## RECORDED DATA
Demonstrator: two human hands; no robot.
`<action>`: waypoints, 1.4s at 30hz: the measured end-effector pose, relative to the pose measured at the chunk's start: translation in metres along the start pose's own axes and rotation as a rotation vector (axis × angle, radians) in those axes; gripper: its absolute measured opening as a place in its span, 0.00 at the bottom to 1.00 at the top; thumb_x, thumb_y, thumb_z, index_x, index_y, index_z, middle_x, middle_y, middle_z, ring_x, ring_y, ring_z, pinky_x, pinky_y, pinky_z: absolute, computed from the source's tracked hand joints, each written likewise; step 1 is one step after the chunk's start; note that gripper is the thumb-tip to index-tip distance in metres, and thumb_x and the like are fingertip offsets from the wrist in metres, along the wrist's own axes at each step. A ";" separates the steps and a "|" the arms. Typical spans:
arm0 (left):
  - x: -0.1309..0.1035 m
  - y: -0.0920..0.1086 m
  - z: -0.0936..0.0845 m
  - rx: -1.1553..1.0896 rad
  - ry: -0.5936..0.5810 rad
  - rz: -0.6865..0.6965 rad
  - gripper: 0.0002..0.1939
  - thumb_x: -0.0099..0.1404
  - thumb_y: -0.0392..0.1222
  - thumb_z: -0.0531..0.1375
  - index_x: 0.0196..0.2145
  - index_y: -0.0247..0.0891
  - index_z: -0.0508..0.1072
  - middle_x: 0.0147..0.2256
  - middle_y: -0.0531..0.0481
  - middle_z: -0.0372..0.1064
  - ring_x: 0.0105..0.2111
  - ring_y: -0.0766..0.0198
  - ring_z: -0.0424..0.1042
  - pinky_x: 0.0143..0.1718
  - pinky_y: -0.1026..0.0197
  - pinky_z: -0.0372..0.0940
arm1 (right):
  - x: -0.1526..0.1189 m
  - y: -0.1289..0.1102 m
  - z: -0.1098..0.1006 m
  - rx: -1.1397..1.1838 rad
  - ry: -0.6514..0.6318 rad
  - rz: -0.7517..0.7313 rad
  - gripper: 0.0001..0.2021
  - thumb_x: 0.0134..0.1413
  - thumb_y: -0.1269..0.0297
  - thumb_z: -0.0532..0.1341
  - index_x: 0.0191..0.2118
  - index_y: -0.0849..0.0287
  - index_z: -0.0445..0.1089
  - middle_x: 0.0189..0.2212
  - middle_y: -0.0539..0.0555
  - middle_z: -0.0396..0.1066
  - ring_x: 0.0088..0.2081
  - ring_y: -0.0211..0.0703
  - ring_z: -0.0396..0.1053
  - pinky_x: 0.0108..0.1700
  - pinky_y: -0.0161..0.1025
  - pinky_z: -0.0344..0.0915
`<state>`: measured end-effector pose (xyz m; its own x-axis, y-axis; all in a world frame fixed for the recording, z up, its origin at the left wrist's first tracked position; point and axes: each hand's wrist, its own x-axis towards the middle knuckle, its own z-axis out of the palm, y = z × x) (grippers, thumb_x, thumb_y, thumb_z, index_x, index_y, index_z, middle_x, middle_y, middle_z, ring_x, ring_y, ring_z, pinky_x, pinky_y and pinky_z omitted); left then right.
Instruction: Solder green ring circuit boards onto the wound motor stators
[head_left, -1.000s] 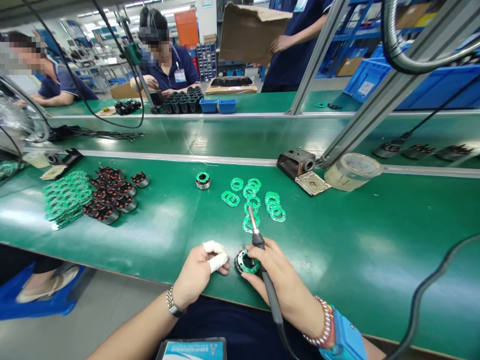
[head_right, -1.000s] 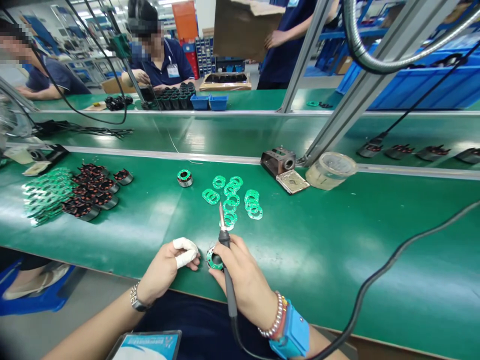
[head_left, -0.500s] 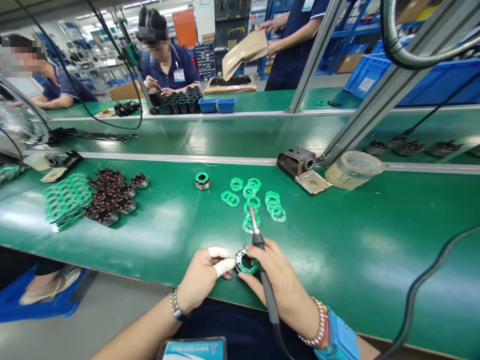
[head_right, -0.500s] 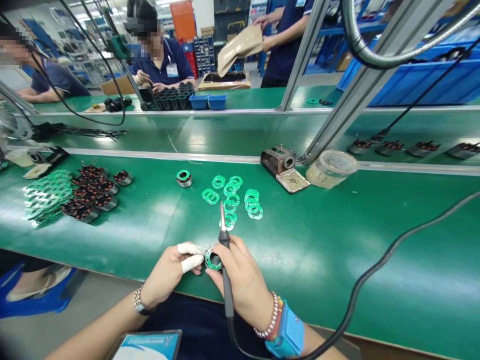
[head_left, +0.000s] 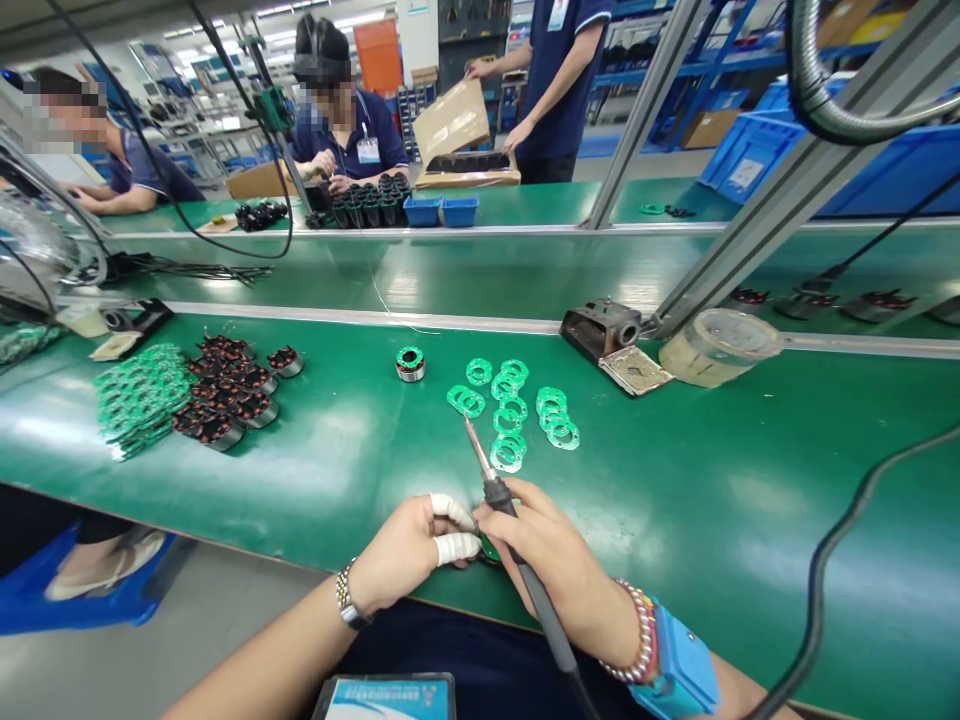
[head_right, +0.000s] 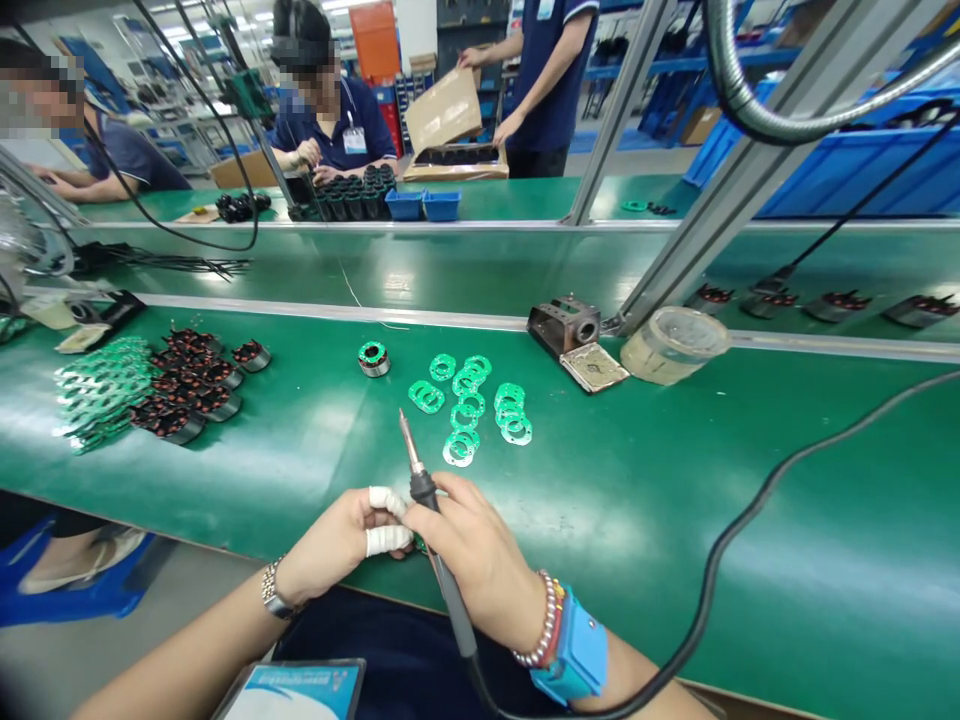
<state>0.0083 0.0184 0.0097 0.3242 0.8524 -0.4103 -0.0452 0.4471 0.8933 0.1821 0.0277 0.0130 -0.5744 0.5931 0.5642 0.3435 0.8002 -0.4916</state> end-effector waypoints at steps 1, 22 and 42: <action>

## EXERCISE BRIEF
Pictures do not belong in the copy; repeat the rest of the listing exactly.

## REPLY TO THE EXERCISE
Demonstrator: two human hands; no robot.
`<action>`: waypoints, 1.4s at 30hz: the measured end-effector pose, relative to the pose measured at the chunk's start: translation in metres along the start pose's own axes and rotation as a rotation vector (axis × angle, radians) in those axes; gripper: its absolute measured opening as a place in its span, 0.00 at the bottom to 1.00 at the top; thumb_x, thumb_y, thumb_z, index_x, index_y, index_z, middle_x, middle_y, middle_z, ring_x, ring_y, ring_z, pinky_x, pinky_y, pinky_z: absolute, computed from the source's tracked hand joints, each written likewise; step 1 is one step after the chunk's start; note that gripper is the thumb-tip to index-tip distance in metres, and thumb_x and the like are fingertip offsets from the wrist in metres, along the wrist's own axes at each step. A ";" separates the steps and a "|" the arms. Typical spans:
arm0 (left):
  - x: -0.1309..0.1035 m
  - y: -0.0920..0.1086 m
  - z: -0.0936..0.0845 m
  - rx: -1.1553..1.0896 rad
  - ry: -0.5936..0.5810 rad
  - rz: -0.6865..0.6965 rad
  - gripper: 0.0002..0.1939
  - thumb_x: -0.0099..0.1404
  - thumb_y: -0.0392..0.1222
  - thumb_z: -0.0531..0.1375
  - index_x: 0.0196..0.2145
  - index_y: -0.0247..0.0891
  - index_z: -0.0508..0.1072
  - middle_x: 0.0147..0.2256
  - middle_y: -0.0531..0.0481
  - middle_z: -0.0372..0.1064
  - ring_x: 0.0105..0.2111
  - ring_y: -0.0766..0.0198
  - ring_z: -0.0424..0.1042
  - pinky_x: 0.0143..0.1718
  - pinky_y: -0.1026..0.0197
  - pinky_z: -0.0372..0.0940
arm1 (right):
  - x: -0.1526..0.1189 m
  - y: -0.1289..0.1102 m
  - z: -0.1098..0.1006 m
  - rx: -1.1397..1.1838 rad
  - ry: -0.6514..0.6318 rad
  - rz: -0.7517..0.7313 rad
  - gripper: 0.0001..0.2021
  - thumb_x: 0.0134..0.1413
  - thumb_y: -0.1269..0.0297
  - thumb_z: -0.0532..0.1341
  - index_x: 0.0191..0.2118
  - index_y: -0.0849..0.0287
  - index_z: -0.0445..0.1089
  - middle_x: 0.0189..0.2212
  - middle_y: -0.0539..0.0555
  - middle_z: -0.0396..0.1066
  - ring_x: 0.0088..0.2081
  - ring_y: -0.0211..0.0703
  - ring_z: -0.0396..0.1053
  - pinky_x: 0.0108..0.1700
  - pinky_y: -0.0161..0.1025
  - pinky_z: -0.0344..0.0915
`<state>`: measured end-effector pose (xyz m; its own x-axis, y-axis; all in a world frame fixed for the recording, z up, its origin at the left wrist's first tracked position; point and axes: each hand's wrist, its own x-axis towards the middle knuckle, its own z-axis out of the palm, y = z × x) (grippers, thumb_x, thumb_y, thumb_z, index_x, index_y, index_z, middle_x, middle_y, middle_z, ring_x, ring_y, ring_z, pinky_x, pinky_y and pinky_z omitted); left then right.
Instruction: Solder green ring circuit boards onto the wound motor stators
[head_left, -1.000s] 
[head_right, -1.000s] 
[head_left, -0.500s] 
[head_right, -0.500s] 
[head_left, +0.000s] 
[head_right, +0.000s] 
<state>0.0083 0.0184 0.0097 0.3242 0.8524 -0.4103 -0.0452 0.4471 0.8933 0.1821 0.0277 0.0130 -0.5744 0.5931 0.5642 0.3435 0.8002 -0.4916</state> end-effector waypoints at steps 1, 22 and 42: <action>

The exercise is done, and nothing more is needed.